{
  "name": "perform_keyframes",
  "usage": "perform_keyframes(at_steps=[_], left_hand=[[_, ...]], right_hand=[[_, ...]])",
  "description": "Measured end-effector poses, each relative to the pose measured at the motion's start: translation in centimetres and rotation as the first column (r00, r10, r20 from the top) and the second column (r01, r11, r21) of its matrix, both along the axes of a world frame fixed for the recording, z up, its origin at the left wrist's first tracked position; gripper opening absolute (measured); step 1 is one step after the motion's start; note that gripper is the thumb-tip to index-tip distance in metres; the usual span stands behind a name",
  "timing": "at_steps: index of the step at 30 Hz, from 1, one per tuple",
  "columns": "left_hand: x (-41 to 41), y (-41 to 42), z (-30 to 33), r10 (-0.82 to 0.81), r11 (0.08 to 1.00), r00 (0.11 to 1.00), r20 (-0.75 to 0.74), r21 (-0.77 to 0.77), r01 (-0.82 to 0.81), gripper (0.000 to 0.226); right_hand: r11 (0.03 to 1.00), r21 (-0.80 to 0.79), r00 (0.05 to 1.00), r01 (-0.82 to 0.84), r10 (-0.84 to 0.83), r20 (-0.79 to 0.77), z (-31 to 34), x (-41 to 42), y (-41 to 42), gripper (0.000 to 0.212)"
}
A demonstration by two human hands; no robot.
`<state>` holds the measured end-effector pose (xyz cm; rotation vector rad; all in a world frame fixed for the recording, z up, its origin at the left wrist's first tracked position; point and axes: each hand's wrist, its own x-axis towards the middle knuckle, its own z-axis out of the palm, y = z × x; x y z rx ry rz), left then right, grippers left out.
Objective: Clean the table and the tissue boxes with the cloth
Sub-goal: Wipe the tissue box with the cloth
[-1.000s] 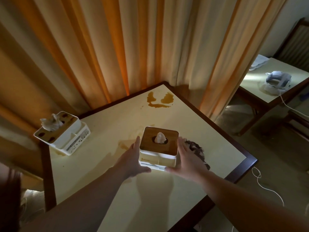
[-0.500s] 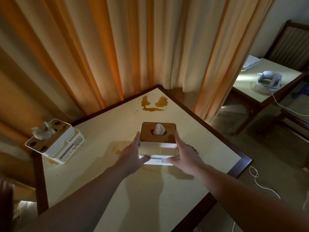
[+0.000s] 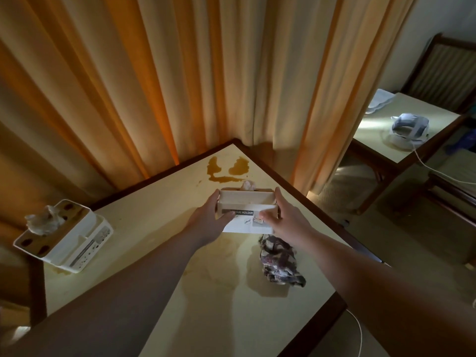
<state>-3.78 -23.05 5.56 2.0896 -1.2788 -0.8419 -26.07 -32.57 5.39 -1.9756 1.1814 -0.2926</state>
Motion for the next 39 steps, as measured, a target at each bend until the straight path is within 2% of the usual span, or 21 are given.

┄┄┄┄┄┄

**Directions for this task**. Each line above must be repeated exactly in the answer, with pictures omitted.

**Solution for this task**.
{
  "name": "perform_keyframes",
  "usage": "perform_keyframes(at_steps=[_], left_hand=[[_, ...]], right_hand=[[_, ...]])",
  "description": "Measured end-effector poses, each relative to the pose measured at the motion's start: translation in centimetres and rotation as the first column (r00, r10, r20 from the top) and the second column (r01, r11, r21) of its matrix, both along the axes of a world frame fixed for the recording, z up, its origin at the left wrist's first tracked position; gripper opening absolute (measured); step 1 is one step after the motion's start; note that gripper is the thumb-tip to index-tip distance in metres; the usual span stands behind a name",
  "timing": "at_steps: index of the step at 30 Hz, from 1, one per tuple",
  "columns": "left_hand: x (-41 to 41), y (-41 to 42), z (-30 to 33), r10 (-0.82 to 0.81), r11 (0.08 to 1.00), r00 (0.11 to 1.00), r20 (-0.75 to 0.74), r21 (-0.77 to 0.77), r01 (-0.82 to 0.81), gripper (0.000 to 0.226); right_hand: r11 (0.03 to 1.00), r21 (-0.80 to 0.79), r00 (0.05 to 1.00), r01 (-0.82 to 0.84), r10 (-0.84 to 0.83), r20 (-0.79 to 0.77), z (-31 to 34), x (-41 to 42), y (-41 to 42), gripper (0.000 to 0.212)"
}
A demonstration by two human hands; no robot.
`<state>` holds the measured end-effector pose (xyz cm; rotation vector rad; all in a world frame fixed for the recording, z up, its origin at the left wrist's first tracked position; point and axes: each hand's wrist, its own x-axis towards the middle knuckle, its own z-axis out of the palm, y = z × x; x y z rx ry rz), left then right, grippers left out.
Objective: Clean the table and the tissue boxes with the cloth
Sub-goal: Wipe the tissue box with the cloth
[-1.000s] 
[-0.500s] 
[+0.000s] 
<state>-3.78 -23.05 5.56 2.0896 -1.2788 -0.8419 -26.07 -32.57 5.39 -1.9756 1.1814 -0.2926</state>
Motion for the next 39 steps, as measured, a target at each bend until the straight path is within 2% of the usual span, or 21 are given.

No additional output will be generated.